The firm, which was not invited to join the formal tender process, will remain the group’s auditors for the financial year ending 31 December 2017.
The decision to change auditors was made in the light of the Audit Regulation and Directive which last year introduced mandatory tendering and rotation of auditors.
During its time as auditors to the global defence, aerospace and security giant, KPMG has had a rocky ride on occasions. Four years ago, the Financial Reporting Council dropped an investigation into audits and professional services advice provided by the firm to British Aerospace/BAE Systems between the years 1997 to 2007.
The FRC had started to investigate KPMG’s role as auditor in the wake of BAE’s decision in 2010 to strike a deal with US and UK authorities and bring to an end their eight-year probe into corporate bribery.

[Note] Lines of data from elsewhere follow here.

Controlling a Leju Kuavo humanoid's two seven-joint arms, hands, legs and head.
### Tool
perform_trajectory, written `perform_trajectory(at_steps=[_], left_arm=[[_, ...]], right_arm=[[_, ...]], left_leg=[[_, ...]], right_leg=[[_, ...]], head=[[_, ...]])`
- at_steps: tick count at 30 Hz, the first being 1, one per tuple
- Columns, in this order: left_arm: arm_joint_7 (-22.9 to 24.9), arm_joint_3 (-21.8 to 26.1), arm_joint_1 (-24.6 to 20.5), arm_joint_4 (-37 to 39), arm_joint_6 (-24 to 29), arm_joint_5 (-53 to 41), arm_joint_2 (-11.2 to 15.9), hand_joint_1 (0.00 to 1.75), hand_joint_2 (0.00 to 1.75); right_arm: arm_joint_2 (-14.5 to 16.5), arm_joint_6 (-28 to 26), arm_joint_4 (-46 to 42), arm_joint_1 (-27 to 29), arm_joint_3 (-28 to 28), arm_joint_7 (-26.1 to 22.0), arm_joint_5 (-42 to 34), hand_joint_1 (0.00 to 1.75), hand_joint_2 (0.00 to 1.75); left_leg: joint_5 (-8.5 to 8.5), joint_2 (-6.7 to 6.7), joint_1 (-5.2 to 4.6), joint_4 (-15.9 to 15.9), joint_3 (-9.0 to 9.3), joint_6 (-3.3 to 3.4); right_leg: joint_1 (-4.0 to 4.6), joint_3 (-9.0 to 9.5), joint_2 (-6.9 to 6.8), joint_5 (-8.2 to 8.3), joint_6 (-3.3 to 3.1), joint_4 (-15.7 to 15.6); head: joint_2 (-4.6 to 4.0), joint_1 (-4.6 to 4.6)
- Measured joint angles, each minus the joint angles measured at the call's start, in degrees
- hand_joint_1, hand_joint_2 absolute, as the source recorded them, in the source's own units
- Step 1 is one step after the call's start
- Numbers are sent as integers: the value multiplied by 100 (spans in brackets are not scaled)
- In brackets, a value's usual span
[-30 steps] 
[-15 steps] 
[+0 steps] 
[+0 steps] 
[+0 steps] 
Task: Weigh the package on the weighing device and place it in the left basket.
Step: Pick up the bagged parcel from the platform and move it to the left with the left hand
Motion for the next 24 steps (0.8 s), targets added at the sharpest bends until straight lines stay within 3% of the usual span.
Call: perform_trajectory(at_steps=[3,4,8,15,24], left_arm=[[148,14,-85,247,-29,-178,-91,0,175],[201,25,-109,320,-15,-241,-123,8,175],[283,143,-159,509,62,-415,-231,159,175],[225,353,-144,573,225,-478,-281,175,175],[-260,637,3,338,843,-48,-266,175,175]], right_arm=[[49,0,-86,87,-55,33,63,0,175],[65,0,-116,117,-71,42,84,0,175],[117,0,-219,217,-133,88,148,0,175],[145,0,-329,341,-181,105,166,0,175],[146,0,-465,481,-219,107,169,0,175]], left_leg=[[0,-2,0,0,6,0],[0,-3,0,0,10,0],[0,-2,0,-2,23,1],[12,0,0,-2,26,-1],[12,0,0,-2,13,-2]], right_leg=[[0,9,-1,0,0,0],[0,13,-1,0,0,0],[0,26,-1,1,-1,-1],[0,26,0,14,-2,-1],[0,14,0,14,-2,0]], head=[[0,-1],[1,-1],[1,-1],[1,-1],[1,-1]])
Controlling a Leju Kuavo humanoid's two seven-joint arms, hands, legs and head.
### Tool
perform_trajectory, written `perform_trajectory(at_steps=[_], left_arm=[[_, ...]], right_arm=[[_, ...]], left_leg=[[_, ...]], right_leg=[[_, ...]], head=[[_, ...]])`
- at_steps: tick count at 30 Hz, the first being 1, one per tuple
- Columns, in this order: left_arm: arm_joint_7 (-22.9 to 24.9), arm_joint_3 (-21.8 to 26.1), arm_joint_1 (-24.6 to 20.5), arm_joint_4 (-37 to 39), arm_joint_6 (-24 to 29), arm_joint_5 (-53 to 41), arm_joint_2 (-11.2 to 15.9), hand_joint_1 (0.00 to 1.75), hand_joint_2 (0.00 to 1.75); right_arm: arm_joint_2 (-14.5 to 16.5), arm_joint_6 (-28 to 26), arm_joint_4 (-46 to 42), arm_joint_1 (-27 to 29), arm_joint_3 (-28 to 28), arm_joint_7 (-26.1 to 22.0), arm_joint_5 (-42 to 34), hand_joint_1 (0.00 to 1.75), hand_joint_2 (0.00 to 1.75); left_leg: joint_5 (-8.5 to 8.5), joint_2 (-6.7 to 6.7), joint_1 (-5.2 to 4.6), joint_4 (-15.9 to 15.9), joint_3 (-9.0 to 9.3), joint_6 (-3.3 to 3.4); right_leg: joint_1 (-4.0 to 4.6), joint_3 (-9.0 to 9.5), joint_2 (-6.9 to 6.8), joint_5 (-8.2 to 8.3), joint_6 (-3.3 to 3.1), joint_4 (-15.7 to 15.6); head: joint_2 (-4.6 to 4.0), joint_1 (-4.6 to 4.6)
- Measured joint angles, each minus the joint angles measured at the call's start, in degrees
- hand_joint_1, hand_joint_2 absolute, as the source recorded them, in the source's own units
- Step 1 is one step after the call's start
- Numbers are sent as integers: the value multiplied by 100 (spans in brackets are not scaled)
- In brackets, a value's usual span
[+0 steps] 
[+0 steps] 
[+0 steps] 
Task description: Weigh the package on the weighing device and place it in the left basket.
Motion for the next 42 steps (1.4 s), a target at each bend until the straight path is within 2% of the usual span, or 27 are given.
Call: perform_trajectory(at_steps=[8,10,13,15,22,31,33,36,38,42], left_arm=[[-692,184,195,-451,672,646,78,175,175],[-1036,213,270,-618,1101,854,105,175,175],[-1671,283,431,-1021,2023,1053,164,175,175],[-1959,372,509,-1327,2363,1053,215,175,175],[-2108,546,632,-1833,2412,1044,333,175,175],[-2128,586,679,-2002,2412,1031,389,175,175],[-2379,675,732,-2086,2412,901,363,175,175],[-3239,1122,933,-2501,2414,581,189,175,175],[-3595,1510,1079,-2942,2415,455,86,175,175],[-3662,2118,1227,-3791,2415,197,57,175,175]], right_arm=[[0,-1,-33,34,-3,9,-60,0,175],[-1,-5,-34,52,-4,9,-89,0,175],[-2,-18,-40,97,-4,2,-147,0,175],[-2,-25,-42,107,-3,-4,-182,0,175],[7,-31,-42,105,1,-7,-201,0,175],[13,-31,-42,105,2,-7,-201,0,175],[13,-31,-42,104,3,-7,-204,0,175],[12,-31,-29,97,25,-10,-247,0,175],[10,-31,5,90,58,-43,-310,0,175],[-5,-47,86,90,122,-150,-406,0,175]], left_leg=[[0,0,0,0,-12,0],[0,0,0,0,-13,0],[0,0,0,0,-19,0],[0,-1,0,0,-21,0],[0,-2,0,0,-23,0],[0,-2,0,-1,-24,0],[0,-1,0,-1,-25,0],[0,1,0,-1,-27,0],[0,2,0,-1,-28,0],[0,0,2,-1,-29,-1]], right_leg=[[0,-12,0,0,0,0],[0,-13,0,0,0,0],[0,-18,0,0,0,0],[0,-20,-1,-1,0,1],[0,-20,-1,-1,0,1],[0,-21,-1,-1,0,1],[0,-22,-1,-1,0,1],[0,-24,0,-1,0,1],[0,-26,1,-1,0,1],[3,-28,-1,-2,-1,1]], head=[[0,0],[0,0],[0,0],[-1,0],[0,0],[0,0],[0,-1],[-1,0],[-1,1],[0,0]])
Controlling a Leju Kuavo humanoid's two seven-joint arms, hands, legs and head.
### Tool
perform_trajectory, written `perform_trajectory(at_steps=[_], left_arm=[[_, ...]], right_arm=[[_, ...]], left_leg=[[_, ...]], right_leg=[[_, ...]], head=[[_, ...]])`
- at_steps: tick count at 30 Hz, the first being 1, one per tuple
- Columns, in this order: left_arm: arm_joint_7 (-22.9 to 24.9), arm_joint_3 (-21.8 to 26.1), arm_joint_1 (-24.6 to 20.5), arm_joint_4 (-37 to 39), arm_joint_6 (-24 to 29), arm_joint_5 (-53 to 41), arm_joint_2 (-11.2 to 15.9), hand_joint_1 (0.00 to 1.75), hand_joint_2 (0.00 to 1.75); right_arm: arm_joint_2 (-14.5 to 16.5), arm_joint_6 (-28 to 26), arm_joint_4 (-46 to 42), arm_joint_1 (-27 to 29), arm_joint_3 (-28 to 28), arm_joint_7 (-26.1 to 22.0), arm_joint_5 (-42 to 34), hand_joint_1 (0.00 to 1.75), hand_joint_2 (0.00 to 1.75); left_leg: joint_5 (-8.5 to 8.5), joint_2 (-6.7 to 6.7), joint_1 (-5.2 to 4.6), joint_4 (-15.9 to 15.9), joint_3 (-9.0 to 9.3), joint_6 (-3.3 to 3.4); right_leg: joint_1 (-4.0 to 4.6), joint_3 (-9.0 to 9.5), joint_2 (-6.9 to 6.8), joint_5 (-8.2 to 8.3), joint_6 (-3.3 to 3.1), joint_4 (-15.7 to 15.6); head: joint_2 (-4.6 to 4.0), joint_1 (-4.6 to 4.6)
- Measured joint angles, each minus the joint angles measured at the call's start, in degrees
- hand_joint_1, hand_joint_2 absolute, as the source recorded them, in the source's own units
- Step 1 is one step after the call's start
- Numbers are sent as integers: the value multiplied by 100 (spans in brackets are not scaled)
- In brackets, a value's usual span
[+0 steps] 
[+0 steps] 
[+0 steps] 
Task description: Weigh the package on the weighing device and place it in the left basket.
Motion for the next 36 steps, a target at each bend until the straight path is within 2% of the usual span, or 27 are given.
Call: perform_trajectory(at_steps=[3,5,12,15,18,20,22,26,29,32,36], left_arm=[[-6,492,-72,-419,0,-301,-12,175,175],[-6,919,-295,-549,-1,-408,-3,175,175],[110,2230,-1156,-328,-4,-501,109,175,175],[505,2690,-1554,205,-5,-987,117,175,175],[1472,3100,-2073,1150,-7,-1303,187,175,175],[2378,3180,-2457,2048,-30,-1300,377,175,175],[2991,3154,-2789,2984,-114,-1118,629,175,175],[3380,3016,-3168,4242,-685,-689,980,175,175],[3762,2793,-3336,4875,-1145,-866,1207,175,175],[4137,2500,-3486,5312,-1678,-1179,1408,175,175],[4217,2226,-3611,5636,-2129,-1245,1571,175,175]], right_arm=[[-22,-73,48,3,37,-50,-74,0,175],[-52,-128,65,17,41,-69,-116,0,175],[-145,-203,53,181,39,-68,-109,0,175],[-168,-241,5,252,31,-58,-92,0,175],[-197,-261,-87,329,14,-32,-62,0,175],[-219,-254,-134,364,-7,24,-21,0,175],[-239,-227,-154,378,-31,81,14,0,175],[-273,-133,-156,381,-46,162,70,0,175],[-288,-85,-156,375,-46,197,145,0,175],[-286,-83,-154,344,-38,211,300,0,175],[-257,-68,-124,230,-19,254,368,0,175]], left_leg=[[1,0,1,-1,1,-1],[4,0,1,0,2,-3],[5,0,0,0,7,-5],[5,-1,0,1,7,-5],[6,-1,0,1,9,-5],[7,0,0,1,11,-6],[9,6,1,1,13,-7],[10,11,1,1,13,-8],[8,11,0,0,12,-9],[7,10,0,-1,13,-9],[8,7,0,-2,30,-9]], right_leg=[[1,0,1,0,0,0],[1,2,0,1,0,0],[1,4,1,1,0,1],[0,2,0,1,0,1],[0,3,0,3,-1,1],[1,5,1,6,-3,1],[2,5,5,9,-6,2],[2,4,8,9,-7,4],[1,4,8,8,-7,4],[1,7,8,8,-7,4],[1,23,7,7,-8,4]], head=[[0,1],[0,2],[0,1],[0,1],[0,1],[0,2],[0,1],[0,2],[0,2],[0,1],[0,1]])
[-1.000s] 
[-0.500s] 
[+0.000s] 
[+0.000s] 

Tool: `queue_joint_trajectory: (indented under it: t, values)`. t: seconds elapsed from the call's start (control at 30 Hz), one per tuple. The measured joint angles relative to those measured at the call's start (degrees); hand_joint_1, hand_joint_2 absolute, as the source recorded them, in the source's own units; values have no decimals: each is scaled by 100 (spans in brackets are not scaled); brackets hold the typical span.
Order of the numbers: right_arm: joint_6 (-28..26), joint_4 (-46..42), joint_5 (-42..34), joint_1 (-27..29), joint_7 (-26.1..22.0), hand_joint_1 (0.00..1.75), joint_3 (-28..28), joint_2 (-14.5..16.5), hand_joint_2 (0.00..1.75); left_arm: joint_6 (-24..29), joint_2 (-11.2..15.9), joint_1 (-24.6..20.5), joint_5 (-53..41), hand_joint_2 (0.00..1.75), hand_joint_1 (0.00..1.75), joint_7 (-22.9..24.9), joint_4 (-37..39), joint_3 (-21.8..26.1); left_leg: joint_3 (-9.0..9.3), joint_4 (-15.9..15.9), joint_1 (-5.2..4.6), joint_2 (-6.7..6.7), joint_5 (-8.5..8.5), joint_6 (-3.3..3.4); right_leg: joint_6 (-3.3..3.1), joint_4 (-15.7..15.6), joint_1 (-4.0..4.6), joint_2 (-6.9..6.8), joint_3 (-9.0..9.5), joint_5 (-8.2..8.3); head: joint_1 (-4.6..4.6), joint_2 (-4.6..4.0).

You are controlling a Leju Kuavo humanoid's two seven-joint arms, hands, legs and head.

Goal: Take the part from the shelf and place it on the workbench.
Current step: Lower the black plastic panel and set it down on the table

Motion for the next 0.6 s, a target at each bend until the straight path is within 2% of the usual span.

Under the settlement, the group paid out a record fine of $400m (£309.4m) and pleaded guilty in the US to a charge of conspiring to make false statements to the US government in connection with payments made when trying to win business. It also pleaded guilty to a lesser charge in the UK of failing to keep accounting records.
However, after three years, the FRC announced it was closing the investigation on the grounds that proper assessment of KPMG’s conduct would require consideration of work undertaken in earlier years and, since there was no realistic prospect of a tribunal making an adverse finding on work done so long ago, it would not be in the public interest to extend the investigation to years before 1997.